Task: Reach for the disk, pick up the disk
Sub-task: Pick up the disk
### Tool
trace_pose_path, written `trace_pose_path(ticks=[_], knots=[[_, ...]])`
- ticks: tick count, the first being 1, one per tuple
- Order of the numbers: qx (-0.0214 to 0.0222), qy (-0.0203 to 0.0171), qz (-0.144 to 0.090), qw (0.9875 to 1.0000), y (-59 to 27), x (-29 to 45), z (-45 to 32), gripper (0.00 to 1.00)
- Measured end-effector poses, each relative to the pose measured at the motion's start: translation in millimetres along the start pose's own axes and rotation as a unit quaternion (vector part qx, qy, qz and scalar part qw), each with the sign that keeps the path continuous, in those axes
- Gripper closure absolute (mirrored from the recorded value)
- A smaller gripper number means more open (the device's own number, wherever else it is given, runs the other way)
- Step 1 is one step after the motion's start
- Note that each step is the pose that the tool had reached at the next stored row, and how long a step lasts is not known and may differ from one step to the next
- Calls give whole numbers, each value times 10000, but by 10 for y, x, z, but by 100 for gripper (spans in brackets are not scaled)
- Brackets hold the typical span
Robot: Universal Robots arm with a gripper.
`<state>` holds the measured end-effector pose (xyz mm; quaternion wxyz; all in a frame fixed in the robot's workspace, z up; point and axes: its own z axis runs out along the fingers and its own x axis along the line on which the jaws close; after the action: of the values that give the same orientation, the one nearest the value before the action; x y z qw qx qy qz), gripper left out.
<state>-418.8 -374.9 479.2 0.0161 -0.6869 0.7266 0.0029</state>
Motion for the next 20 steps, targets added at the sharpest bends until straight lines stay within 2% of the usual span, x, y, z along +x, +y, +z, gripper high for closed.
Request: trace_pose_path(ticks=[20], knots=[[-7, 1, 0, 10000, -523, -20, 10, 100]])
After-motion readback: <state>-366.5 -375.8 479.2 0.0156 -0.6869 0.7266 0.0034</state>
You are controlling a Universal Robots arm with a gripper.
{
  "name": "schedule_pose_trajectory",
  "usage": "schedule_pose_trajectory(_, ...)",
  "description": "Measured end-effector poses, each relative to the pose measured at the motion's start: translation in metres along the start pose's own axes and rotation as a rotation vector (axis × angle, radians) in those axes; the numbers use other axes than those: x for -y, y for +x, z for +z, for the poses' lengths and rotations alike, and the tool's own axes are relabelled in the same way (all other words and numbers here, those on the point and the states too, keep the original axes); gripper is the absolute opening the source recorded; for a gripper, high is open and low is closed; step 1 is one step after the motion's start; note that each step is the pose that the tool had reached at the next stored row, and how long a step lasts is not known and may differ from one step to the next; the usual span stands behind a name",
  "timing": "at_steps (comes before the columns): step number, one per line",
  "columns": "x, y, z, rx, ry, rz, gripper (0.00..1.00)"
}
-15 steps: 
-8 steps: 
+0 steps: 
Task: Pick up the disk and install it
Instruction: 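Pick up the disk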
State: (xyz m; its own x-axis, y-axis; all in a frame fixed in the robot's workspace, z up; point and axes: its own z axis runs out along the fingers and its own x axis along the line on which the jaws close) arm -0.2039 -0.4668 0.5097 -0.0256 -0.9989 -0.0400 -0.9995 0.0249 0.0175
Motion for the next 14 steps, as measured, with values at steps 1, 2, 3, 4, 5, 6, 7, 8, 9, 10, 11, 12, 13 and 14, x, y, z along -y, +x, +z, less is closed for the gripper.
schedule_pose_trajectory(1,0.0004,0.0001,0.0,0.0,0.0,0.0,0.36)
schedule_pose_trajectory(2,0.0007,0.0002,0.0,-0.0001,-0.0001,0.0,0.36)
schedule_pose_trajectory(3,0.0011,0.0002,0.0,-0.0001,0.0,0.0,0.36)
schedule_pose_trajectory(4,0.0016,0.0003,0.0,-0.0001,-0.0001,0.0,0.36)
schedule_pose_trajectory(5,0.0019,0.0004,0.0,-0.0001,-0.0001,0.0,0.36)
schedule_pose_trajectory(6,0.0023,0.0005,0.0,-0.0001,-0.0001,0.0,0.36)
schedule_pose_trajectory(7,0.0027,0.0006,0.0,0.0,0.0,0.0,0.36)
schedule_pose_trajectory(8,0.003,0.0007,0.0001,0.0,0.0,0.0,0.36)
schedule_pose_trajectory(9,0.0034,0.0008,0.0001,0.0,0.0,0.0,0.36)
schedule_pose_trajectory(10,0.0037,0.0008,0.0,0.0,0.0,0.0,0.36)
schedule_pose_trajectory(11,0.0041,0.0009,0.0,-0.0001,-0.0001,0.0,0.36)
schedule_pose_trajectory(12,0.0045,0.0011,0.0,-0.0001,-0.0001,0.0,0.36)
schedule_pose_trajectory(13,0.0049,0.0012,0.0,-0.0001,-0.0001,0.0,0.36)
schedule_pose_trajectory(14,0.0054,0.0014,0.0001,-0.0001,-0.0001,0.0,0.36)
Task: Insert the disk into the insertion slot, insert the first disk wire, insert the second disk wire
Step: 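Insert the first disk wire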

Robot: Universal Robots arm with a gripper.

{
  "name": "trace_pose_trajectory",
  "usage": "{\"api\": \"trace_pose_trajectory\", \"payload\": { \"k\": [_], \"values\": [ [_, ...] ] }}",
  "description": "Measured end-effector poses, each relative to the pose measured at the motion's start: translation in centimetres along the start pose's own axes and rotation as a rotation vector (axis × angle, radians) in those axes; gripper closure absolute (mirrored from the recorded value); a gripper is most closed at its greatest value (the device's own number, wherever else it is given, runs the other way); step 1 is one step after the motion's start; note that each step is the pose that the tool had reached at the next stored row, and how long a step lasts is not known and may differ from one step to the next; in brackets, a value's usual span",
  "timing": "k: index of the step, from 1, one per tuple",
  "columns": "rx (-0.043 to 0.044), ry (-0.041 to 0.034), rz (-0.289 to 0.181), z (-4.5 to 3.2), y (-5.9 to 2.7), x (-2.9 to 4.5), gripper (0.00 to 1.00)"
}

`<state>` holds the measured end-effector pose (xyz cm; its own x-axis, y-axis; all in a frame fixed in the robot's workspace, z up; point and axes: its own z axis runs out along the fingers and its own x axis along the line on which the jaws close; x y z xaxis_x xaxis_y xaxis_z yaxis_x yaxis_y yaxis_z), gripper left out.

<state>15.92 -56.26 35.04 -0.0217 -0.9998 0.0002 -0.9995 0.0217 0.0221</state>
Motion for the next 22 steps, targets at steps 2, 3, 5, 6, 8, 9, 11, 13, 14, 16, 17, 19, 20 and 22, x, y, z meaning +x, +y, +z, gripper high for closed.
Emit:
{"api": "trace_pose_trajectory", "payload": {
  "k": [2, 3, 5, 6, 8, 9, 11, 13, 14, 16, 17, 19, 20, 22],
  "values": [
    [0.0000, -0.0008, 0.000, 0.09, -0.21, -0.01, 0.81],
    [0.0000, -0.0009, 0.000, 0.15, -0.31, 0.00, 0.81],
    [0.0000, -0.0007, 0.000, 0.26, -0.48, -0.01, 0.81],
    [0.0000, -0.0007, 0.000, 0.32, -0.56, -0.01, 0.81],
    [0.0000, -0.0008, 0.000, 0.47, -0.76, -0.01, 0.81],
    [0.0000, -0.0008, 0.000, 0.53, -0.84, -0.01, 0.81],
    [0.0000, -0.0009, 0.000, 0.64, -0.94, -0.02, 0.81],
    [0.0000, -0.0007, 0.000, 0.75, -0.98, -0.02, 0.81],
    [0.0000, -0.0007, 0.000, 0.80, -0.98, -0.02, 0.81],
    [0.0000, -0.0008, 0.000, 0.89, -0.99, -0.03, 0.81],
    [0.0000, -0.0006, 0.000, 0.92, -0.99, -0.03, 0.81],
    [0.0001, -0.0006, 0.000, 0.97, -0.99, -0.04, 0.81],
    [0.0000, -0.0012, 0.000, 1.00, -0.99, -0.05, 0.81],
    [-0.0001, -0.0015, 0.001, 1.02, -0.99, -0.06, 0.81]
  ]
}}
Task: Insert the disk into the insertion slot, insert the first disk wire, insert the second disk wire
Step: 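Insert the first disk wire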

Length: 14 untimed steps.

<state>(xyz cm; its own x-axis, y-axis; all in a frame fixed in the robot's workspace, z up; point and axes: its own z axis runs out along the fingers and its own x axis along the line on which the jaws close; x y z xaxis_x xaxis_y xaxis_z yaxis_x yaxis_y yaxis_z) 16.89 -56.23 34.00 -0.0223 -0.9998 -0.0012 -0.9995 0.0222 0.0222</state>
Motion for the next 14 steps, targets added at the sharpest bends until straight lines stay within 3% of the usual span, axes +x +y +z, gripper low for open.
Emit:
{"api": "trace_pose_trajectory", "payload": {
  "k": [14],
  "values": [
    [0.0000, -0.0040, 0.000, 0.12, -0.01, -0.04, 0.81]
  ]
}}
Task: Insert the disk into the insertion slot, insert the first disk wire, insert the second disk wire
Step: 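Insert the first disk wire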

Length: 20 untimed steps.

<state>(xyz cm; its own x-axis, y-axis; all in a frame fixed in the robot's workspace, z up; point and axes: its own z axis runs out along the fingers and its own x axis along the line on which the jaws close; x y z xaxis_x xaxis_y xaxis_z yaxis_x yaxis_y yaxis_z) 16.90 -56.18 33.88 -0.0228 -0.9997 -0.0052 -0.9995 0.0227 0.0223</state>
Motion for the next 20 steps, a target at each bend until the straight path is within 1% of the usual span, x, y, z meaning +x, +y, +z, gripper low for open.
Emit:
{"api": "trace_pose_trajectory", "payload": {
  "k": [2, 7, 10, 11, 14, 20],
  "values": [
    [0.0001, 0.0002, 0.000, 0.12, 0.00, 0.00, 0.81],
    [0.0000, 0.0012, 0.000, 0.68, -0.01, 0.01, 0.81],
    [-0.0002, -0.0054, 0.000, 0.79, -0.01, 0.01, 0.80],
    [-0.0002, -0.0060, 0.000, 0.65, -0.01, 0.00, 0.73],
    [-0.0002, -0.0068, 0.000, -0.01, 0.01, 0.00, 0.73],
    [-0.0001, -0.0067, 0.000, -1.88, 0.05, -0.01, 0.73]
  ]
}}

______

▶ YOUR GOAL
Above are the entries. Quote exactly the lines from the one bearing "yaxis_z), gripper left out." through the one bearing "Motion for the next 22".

▶ RESPONSE BOX
`<state>` holds the measured end-effector pose (xyz cm; its own x-axis, y-axis; all in a frame fixed in the robot's workspace, z up; point and axes: its own z axis runs out along the fingers and its own x axis along the line on which the jaws close; x y z xaxis_x xaxis_y xaxis_z yaxis_x yaxis_y yaxis_z), gripper left out.

<state>15.92 -56.26 35.04 -0.0217 -0.9998 0.0002 -0.9995 0.0217 0.0221</state>
Motion for the next 22 steps, targets at steps 2, 3, 5, 6, 8, 9, 11, 13, 14, 16, 17, 19, 20 and 22, x, y, z meaning +x, +y, +z, gripper high for closed.

Nothing else remains for this exercise.